* _Instructions for the task_: Show all the lines in the data below that include the word "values".

* _Dataset_:
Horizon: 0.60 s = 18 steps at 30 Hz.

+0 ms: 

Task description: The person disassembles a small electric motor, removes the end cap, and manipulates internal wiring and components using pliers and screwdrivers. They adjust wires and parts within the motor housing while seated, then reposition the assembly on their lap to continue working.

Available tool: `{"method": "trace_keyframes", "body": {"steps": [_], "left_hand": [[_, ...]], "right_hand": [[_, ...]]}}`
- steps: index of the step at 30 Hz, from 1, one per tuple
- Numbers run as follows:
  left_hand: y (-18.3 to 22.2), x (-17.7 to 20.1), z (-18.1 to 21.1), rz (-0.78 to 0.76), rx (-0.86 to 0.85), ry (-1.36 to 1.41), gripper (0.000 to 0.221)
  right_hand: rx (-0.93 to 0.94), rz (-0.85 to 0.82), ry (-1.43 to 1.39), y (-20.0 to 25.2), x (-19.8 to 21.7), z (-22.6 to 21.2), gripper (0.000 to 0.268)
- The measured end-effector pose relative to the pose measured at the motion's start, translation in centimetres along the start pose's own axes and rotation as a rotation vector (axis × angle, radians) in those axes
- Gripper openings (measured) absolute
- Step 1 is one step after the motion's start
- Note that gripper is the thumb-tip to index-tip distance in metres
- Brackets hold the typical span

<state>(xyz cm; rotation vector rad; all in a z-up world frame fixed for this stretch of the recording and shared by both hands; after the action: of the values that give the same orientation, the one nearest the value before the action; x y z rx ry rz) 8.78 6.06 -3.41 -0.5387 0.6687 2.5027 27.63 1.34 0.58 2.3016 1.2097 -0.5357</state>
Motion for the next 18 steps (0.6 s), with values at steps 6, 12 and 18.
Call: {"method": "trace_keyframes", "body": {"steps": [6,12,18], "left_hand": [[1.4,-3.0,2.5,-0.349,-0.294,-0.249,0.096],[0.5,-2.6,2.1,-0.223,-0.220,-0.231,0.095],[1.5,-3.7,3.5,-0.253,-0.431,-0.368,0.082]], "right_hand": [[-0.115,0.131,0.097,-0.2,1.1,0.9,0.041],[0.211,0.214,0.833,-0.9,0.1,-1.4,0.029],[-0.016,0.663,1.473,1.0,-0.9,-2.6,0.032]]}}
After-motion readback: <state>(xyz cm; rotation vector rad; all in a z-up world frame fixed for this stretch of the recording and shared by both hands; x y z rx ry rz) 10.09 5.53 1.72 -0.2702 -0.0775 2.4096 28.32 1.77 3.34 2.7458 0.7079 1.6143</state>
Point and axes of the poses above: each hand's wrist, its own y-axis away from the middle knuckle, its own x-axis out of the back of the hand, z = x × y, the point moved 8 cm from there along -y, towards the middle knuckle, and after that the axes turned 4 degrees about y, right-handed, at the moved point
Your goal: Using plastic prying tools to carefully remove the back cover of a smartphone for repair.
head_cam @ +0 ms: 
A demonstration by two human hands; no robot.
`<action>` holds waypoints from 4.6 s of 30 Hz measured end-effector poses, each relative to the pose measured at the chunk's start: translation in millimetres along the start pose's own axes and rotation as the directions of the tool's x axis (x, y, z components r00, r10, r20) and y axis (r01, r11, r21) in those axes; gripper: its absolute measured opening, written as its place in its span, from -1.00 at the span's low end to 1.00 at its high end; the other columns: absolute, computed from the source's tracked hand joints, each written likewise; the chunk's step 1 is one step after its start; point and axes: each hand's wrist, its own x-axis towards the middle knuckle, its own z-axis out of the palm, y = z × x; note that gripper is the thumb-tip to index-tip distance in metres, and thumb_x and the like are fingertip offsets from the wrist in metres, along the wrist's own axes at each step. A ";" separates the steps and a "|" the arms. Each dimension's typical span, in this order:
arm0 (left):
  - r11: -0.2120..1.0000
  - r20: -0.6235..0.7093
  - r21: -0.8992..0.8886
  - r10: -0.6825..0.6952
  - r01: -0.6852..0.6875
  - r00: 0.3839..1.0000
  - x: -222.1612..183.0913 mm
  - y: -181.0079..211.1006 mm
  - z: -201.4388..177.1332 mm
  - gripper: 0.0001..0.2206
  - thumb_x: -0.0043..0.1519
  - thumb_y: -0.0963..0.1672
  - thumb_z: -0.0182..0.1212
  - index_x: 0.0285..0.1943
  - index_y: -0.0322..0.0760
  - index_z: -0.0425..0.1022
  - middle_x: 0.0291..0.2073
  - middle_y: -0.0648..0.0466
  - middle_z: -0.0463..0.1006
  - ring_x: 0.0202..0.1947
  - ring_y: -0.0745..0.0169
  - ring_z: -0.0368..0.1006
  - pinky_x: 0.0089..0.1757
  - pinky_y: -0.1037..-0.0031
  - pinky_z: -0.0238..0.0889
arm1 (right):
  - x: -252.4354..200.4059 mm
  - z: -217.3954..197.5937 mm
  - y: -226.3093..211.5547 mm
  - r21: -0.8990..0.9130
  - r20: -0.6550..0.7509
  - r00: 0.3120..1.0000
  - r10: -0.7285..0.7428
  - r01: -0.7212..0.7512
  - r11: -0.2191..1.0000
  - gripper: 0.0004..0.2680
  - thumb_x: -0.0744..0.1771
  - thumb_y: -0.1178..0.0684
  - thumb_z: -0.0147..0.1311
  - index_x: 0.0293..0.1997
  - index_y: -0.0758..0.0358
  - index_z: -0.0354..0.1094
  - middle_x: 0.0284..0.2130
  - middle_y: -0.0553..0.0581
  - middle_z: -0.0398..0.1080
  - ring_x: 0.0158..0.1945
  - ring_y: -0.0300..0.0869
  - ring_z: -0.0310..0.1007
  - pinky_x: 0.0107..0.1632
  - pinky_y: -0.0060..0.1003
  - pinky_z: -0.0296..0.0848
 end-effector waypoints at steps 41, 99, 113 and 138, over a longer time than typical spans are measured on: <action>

* _Response to the task_:
<state>(xyz cm; rotation vector rad; all in a z-up world frame fixed for this stretch of the recording and shared by both hands; after the action: of the values that give the same orientation, the one nearest the value before the action; x y z rx ry rz) 8.78 6.06 -3.41 -0.5387 0.6687 2.5027 27.63 1.34 0.58 2.3016 1.2097 -0.5357</state>
Motion for the next 18 steps (0.6 s), with values at steps 6, 12 and 18.

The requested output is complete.